建国初期那会儿,国家刚站稳脚跟,百废待兴,军队规模却庞大得吓人。1949年解放战争结束时,全军人数高达五百多万,到1950年更是膨胀到五百五十万左右。
抗美援朝打起来后,部队又扩充,1952年时已经达到六百二十七万。这么多兵力,养着可不是小事儿,国家财政吃不消,工业建设也急需资金投入。
中央一看这情况,就决定大刀阔斧裁军,从六百二十七万砍到三百四十一万,减掉近一半人。这次裁军不是简单缩编,而是为了把军队精简下来,转向国家建设,腾出人力物力搞经济。
西北军区是这次裁军重灾区。原来辖区内有九个军,包括第一军、第二军、第三军、第四军、第五军、第六军、第七军、第九军和第十九军。
这些军大多是解放战争中从野战军转过来的,战功累累。第一军是红二军团的底子,第二军来自红六军团,第三军有陕北红军的血脉,第四军也带着陕北红军的传承,第五军和第九军是起义部队改编,第十九军同样在解放战争中立下功劳。
西北地广人稀,经济落后,养这么多部队压力山大。加上边境挨着苏联,那时候中苏关系好,国防压力小,中央就下决心狠砍,只留一个军的番号,其余全撤销或合并,转为生产建设部队。
这事儿落到西北军区头上,负责人得仔细琢磨怎么执行。军区司令员彭德怀那时在抗美援朝前线,政委王维舟年龄大,身体不行,副司令员张宗逊和参谋长阎揆要负责具体操作。
1952年6月,军区先发第一封电报,只通知各军参谋长到兰州开会,商量整编事宜。为什么不直接叫军长政委?大概是怕直接面对那些老将领,免得场面难堪。参谋长管作战,思想工作不是他们的强项。
第一军政委廖汉生接到电报后,觉得不对劲。第一军当时领导班子空虚,军长贺炳炎和副政委余秋里身体不好,早调走治疗,副军长王尚荣去了总参,参谋长陈外欧去军校教书,只剩廖汉生一人顶着。
廖汉生一听,就提意见,说这种大事儿得叫军长政委来,开党委扩大会议,大家面对面谈清楚,不然回去没法做工作。

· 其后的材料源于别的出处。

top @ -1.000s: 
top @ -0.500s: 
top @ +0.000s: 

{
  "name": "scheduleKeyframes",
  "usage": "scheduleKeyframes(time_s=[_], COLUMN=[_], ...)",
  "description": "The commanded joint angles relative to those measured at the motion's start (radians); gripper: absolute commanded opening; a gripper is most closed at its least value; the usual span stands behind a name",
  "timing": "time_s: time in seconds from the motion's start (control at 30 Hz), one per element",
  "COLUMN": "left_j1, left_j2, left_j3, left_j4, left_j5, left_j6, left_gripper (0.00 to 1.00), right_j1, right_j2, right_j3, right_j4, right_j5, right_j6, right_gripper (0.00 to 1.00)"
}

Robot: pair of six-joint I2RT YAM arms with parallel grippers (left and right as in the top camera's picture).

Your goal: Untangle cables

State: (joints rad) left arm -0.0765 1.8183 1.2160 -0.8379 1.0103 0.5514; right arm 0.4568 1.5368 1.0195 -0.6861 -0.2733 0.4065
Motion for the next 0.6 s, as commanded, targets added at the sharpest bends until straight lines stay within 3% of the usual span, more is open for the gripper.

军区听劝,改发第二封电报,这次叫各军军长政委,但语气温和,说是讨论整编,愿意来就来,不来也没事儿。这下子麻烦大了。其他八个军的领导都是老革命,从枪林弹雨中过来的,一看电报就明白,去兰州就是听判决,看着自己部队番号没了,谁乐意去?
他们选择不来,干脆回避。廖汉生从西宁赶到兰州,一看会议室就他一人,其他军代表一个没到。阎揆要摊手,说没人来。廖汉生当时就火了,转身要走,不想掺和这事儿。
张宗逊这时候出来,拉住廖汉生,意识到问题严重。如果会议只第一军参加,其他军缺席,那内部团结就毁了,以后没法共事。他当机立断,发第三封电报,这次是死命令,必须到兰州开会,不得缺席。
各军领导没办法,只好陆续赶来。会议终于开成,气氛凝重,大家坐下听方案。只留第一军番号,吸收第三军主力,形成重装部队。其余军撤销,第二军、第四军和第十九军各留一个师,改编为步兵师。其他部队全转生产建设,搞石油、铁路、矿业和农垦。
这些军转业后,没闲着,直接投入西北开发。第一军留下来,1952年下半年部分官兵还去朝鲜参战,1953年停战后回国,继续西北防御。
第三军部分并入第一军,其余转矿业。第四军官兵修水渠,开荒地。第五军搞农业,播种浇水。第六军修铁路,铺轨焊接。第七军进矿场,操作机械。
第九军建电站,安装设备。第十九军筑坝,形成水库。这批人从军人变建设者,推动西北经济起步,公路网扩展,矿业兴起,农业进步。